**Action item:** Below are the records; reproduce all of them exactly but without any images.

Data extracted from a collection
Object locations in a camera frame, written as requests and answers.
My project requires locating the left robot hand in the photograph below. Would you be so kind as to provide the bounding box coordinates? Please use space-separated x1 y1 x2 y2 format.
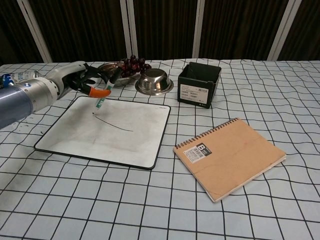
47 61 112 101

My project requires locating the green whiteboard marker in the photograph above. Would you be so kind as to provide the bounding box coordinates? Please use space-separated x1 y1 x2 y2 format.
92 68 123 116

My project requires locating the white dry-erase board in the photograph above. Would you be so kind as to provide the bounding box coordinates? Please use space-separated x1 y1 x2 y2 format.
33 95 172 171

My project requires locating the upright steel bowl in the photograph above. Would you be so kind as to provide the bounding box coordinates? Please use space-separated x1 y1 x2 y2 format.
96 62 141 87

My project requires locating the dark red grape bunch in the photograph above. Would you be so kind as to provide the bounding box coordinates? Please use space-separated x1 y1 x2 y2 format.
119 55 153 78

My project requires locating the upturned steel bowl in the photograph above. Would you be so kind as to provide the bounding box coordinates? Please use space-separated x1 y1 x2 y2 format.
134 68 175 96

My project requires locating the black cardboard box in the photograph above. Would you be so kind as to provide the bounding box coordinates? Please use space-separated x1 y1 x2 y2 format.
177 61 223 110

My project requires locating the checkered white tablecloth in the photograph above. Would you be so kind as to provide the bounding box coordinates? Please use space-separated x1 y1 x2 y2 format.
0 58 320 240

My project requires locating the brown spiral notebook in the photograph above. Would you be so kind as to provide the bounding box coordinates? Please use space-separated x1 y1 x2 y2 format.
172 117 288 204

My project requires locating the white screen frame post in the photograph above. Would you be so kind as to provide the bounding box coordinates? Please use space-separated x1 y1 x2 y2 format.
16 0 53 63
191 0 210 60
267 0 301 61
119 0 140 61

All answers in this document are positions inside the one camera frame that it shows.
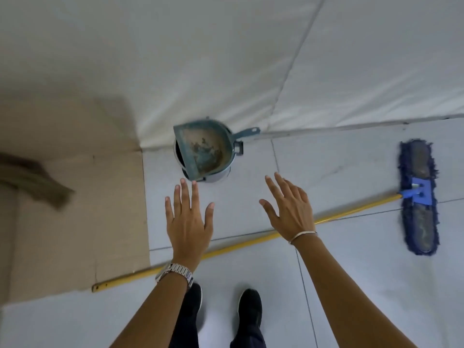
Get person's left hand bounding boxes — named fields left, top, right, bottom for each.
left=165, top=178, right=215, bottom=272

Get person's right hand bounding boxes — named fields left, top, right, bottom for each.
left=259, top=173, right=318, bottom=246

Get person's left forearm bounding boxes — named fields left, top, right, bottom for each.
left=109, top=272, right=190, bottom=348

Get person's right forearm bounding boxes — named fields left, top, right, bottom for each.
left=290, top=235, right=418, bottom=348

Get thin white wrist band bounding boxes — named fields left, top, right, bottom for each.
left=289, top=231, right=318, bottom=246

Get grey metal bucket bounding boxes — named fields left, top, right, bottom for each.
left=175, top=138, right=244, bottom=184

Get teal plastic dustpan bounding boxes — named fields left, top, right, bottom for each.
left=173, top=117, right=261, bottom=178

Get silver metal wristwatch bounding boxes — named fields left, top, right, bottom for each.
left=155, top=262, right=194, bottom=289

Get person's black left shoe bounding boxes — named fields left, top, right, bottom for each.
left=181, top=283, right=203, bottom=325

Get person's black shoe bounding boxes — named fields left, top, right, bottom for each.
left=237, top=289, right=263, bottom=331
left=181, top=283, right=203, bottom=325

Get brown cardboard sheet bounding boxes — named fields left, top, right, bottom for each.
left=0, top=98, right=151, bottom=305

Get person's black right shoe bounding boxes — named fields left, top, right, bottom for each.
left=237, top=289, right=263, bottom=331

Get blue dust mop yellow handle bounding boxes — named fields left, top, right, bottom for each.
left=91, top=139, right=441, bottom=293

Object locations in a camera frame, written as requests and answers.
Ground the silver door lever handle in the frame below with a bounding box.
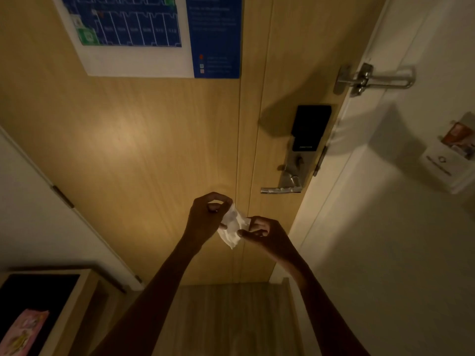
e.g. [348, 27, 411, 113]
[260, 150, 317, 194]

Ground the person's right forearm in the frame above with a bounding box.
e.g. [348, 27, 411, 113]
[276, 248, 372, 356]

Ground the orange printed card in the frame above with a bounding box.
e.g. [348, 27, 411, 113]
[441, 122, 475, 160]

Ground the blue evacuation plan poster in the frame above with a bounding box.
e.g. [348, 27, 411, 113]
[51, 0, 242, 79]

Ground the black electronic door lock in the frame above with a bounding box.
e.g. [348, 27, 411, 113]
[290, 105, 332, 152]

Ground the silver swing bar door guard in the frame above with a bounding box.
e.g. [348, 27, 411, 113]
[336, 63, 416, 97]

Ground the wooden door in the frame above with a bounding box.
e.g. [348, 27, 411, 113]
[0, 0, 388, 286]

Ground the person's left hand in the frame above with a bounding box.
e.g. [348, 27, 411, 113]
[184, 192, 234, 247]

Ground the person's left forearm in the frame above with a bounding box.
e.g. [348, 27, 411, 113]
[91, 237, 208, 356]

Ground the person's right hand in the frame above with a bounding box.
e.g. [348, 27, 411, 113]
[237, 216, 294, 261]

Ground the wooden cabinet with black top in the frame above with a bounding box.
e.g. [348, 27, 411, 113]
[0, 268, 127, 356]

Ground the white wall card holder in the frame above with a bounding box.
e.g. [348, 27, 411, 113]
[419, 112, 475, 195]

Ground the white tissue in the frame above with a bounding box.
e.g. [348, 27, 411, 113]
[217, 204, 252, 250]

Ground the pink printed packet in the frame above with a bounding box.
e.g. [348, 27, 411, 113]
[0, 309, 50, 356]

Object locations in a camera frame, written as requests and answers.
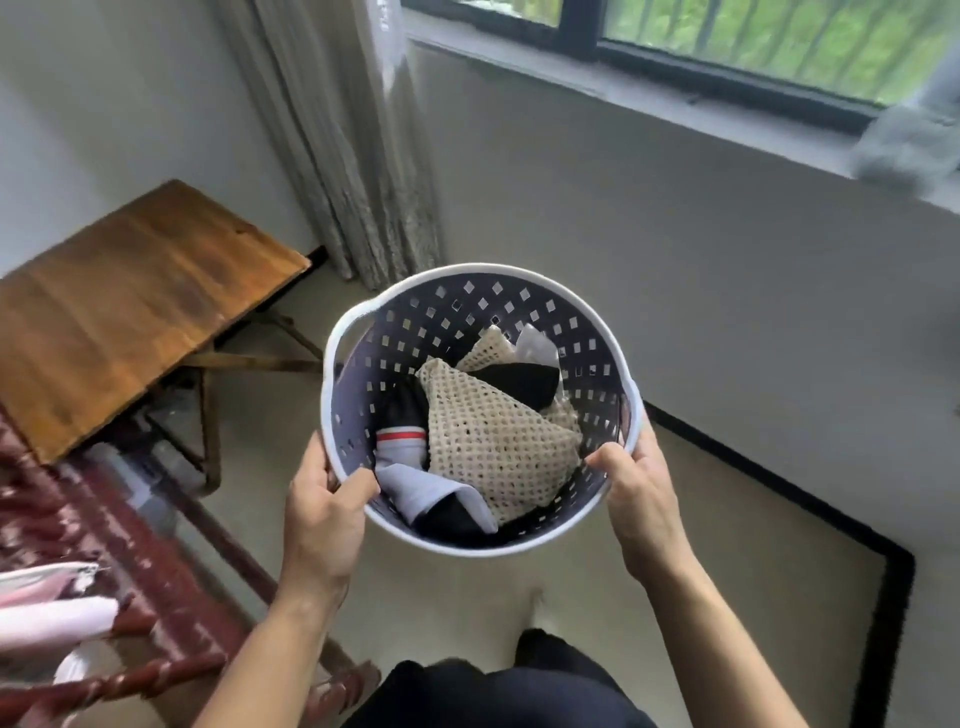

**Response for this exercise:**
Object locations in a camera frame, written as requests and answers.
My project requires locating the left robot hand in the photograph below. Would you be so kind as to provide the bounding box coordinates? Please use space-separated x1 y1 x2 y2 format.
47 61 112 101

My project requires locating the green whiteboard marker in the photograph above. Would you be so kind as to provide the bounding box coordinates? Please use space-separated x1 y1 x2 y2 format.
92 68 123 116

My project requires locating the white dry-erase board in the photograph above. Would you be so kind as to provide the bounding box coordinates? Please use space-separated x1 y1 x2 y2 format.
33 95 172 171

My project requires locating the upright steel bowl in the photograph above. Would you be so kind as to provide the bounding box coordinates? Please use space-separated x1 y1 x2 y2 format.
96 62 141 87

My project requires locating the dark red grape bunch in the photograph above. Would you be so kind as to provide the bounding box coordinates? Please use space-separated x1 y1 x2 y2 format.
119 55 153 78

My project requires locating the upturned steel bowl in the photograph above. Would you be so kind as to provide the bounding box coordinates? Please use space-separated x1 y1 x2 y2 format.
134 68 175 96

My project requires locating the black cardboard box in the photograph above. Would you be so kind as to provide the bounding box coordinates? Please use space-separated x1 y1 x2 y2 format.
177 61 223 110

My project requires locating the checkered white tablecloth in the photograph above. Would you be so kind as to provide the bounding box coordinates? Please use space-separated x1 y1 x2 y2 format.
0 58 320 240

My project requires locating the brown spiral notebook in the photograph above. Would you be so kind as to provide the bounding box coordinates? Please use space-separated x1 y1 x2 y2 format.
172 117 288 204

My project requires locating the white screen frame post in the photograph above. Would you be so kind as to provide the bounding box coordinates? Please use space-separated x1 y1 x2 y2 format.
16 0 53 63
191 0 210 60
267 0 301 61
119 0 140 61

All answers in this document are positions inside the one camera frame that it shows.
Get person's left hand bounding boxes — named fields left, top, right, bottom for each.
left=165, top=178, right=215, bottom=272

Get person's right hand bounding boxes — named fields left, top, right, bottom for each.
left=259, top=173, right=318, bottom=246

Get person's left forearm bounding boxes — named fields left, top, right, bottom for each.
left=109, top=272, right=190, bottom=348

Get person's right forearm bounding boxes — named fields left, top, right, bottom for each.
left=290, top=235, right=418, bottom=348

Get thin white wrist band bounding boxes — named fields left, top, right, bottom for each.
left=289, top=231, right=318, bottom=246

Get grey metal bucket bounding boxes — named fields left, top, right, bottom for each.
left=175, top=138, right=244, bottom=184

Get teal plastic dustpan bounding boxes — named fields left, top, right, bottom for each.
left=173, top=117, right=261, bottom=178

Get silver metal wristwatch bounding boxes — named fields left, top, right, bottom for each.
left=155, top=262, right=194, bottom=289

Get person's black left shoe bounding boxes — named fields left, top, right, bottom for each.
left=181, top=283, right=203, bottom=325

Get person's black shoe bounding boxes — named fields left, top, right, bottom for each.
left=237, top=289, right=263, bottom=331
left=181, top=283, right=203, bottom=325

Get brown cardboard sheet bounding boxes — named fields left, top, right, bottom for each.
left=0, top=98, right=151, bottom=305

Get person's black right shoe bounding boxes — named fields left, top, right, bottom for each.
left=237, top=289, right=263, bottom=331

Get blue dust mop yellow handle bounding boxes — named fields left, top, right, bottom for each.
left=91, top=139, right=441, bottom=293

Object locations in a camera frame, written as requests and answers.
Ground the silver door lever handle in the frame below with a bounding box.
e.g. [348, 27, 411, 113]
[260, 150, 317, 194]

Ground the person's right forearm in the frame above with a bounding box.
e.g. [348, 27, 411, 113]
[276, 248, 372, 356]

Ground the orange printed card in the frame above with a bounding box.
e.g. [348, 27, 411, 113]
[441, 122, 475, 160]

Ground the blue evacuation plan poster in the frame above with a bounding box.
e.g. [348, 27, 411, 113]
[51, 0, 242, 79]

Ground the black electronic door lock in the frame above with a bounding box.
e.g. [348, 27, 411, 113]
[290, 105, 332, 152]

Ground the silver swing bar door guard in the frame above with a bounding box.
e.g. [348, 27, 411, 113]
[336, 63, 416, 97]

Ground the wooden door in the frame above with a bounding box.
e.g. [348, 27, 411, 113]
[0, 0, 388, 286]

Ground the person's left hand in the frame above with a bounding box.
e.g. [348, 27, 411, 113]
[184, 192, 234, 247]

Ground the person's left forearm in the frame above with a bounding box.
e.g. [348, 27, 411, 113]
[91, 237, 208, 356]

Ground the person's right hand in the frame above with a bounding box.
e.g. [348, 27, 411, 113]
[237, 216, 294, 261]

Ground the wooden cabinet with black top in the frame above with a bounding box.
e.g. [348, 27, 411, 113]
[0, 268, 127, 356]

Ground the white wall card holder in the frame above with a bounding box.
e.g. [348, 27, 411, 113]
[419, 112, 475, 195]

Ground the white tissue in the frame above with a bounding box.
e.g. [348, 27, 411, 113]
[217, 204, 252, 250]

Ground the pink printed packet in the frame above with a bounding box.
e.g. [348, 27, 411, 113]
[0, 309, 50, 356]

Object locations in a camera frame, written as requests and answers.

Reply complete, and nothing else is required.